● ACTIVITY
Return every line from the records below with the string "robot".

● THE DATA
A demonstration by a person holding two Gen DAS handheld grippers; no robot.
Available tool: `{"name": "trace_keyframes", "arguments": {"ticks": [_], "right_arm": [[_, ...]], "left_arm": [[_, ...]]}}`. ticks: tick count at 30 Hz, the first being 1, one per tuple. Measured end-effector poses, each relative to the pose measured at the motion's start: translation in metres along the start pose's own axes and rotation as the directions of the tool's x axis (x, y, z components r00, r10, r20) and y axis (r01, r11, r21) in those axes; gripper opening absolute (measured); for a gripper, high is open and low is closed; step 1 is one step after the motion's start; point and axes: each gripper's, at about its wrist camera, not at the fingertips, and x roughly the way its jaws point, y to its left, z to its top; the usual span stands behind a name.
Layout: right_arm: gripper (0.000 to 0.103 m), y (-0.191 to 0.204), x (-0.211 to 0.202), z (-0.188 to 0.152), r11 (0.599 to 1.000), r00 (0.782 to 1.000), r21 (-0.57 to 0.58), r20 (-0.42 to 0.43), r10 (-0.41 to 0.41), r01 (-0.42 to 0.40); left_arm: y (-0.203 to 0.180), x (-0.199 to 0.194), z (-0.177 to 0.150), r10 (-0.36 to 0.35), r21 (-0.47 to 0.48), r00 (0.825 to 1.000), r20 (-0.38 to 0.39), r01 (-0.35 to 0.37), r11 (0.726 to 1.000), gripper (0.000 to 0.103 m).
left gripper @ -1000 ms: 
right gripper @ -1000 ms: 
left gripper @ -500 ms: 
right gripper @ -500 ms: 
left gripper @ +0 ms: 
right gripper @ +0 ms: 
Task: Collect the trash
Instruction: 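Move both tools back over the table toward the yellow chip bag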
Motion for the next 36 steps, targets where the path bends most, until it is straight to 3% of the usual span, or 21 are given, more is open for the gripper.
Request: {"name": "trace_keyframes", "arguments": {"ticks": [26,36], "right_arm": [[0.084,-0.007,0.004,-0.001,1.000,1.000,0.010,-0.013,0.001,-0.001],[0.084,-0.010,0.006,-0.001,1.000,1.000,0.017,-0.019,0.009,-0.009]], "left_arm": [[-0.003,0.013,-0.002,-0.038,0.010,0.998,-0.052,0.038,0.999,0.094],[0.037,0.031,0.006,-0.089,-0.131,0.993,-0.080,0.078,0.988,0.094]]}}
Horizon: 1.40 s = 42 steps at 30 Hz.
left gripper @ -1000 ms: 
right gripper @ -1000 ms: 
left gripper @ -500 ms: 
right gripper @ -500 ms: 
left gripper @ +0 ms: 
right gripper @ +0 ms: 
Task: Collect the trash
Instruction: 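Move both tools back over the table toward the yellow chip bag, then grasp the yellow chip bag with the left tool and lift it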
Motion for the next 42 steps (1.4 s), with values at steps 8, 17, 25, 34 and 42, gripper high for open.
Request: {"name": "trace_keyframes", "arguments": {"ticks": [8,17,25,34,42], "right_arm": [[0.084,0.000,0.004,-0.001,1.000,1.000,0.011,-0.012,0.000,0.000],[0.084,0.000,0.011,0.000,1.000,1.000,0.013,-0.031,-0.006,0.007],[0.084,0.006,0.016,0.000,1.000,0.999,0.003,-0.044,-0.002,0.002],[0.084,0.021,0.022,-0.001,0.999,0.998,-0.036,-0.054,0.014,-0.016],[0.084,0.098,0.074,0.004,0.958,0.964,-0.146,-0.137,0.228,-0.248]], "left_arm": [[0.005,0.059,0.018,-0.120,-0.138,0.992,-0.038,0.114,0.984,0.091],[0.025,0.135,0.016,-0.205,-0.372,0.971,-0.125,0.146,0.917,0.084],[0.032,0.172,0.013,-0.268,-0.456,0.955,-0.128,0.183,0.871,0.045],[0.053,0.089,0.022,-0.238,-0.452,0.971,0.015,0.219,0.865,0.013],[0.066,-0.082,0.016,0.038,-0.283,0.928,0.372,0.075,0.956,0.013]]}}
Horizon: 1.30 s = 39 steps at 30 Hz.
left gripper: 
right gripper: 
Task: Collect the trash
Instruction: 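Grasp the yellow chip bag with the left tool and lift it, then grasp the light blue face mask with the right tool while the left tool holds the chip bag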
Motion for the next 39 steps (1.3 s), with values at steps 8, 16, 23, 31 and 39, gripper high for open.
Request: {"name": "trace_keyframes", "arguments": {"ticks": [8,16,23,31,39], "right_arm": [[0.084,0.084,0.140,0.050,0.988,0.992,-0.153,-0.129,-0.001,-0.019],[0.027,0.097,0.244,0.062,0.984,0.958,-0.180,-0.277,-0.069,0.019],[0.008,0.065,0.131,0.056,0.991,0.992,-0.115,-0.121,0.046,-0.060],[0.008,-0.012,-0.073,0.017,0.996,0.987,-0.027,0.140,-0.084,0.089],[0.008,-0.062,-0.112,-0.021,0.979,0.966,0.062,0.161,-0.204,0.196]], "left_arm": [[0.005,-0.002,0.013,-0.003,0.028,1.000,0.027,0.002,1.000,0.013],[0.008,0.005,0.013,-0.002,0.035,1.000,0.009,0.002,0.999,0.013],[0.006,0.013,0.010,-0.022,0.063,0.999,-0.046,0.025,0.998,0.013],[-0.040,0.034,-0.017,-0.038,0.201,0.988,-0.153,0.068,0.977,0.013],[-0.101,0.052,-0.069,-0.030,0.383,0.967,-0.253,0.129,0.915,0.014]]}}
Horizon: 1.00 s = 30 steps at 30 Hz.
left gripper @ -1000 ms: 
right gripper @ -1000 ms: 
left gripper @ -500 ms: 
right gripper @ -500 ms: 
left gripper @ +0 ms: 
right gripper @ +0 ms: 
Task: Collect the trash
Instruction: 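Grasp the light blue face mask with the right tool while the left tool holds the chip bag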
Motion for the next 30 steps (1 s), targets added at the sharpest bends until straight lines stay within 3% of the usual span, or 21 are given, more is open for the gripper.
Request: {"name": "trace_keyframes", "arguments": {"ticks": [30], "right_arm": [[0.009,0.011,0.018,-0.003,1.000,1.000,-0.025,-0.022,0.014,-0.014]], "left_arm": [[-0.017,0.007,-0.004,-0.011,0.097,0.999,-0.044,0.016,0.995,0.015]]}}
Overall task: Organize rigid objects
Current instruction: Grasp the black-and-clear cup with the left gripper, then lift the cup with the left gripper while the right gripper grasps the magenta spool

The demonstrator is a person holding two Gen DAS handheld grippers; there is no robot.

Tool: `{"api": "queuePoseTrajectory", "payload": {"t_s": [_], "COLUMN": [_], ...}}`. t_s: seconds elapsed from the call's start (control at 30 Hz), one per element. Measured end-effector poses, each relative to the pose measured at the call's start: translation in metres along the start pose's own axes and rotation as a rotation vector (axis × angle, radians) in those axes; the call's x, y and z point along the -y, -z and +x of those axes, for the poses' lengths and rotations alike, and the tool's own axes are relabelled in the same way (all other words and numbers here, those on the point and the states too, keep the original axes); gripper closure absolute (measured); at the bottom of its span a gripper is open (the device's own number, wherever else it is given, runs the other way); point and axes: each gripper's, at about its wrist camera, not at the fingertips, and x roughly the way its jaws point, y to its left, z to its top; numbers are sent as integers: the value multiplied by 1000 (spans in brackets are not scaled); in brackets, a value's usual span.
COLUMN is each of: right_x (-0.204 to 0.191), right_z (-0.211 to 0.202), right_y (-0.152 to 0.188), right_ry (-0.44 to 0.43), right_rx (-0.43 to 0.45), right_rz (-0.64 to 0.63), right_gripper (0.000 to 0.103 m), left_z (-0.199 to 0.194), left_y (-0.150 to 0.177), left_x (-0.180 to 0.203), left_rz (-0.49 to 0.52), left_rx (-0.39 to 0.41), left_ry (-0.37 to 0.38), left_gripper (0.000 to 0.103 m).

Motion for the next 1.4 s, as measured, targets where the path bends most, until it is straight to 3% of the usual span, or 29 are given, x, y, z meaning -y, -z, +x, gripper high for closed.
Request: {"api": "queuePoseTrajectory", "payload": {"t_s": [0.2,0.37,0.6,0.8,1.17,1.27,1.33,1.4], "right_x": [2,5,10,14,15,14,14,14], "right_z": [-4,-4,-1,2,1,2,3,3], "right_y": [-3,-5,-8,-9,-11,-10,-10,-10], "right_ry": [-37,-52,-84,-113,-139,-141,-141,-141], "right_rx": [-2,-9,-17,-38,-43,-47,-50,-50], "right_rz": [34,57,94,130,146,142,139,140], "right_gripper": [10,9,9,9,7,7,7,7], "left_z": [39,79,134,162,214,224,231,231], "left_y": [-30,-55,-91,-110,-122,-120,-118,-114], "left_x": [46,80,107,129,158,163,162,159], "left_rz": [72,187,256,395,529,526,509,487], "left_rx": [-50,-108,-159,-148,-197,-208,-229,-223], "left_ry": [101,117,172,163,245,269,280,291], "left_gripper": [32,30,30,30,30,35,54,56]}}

● RESPONSE AREA
A demonstration by a person holding two Gen DAS handheld grippers; no robot.
The demonstrator is a person holding two Gen DAS handheld grippers; there is no robot.

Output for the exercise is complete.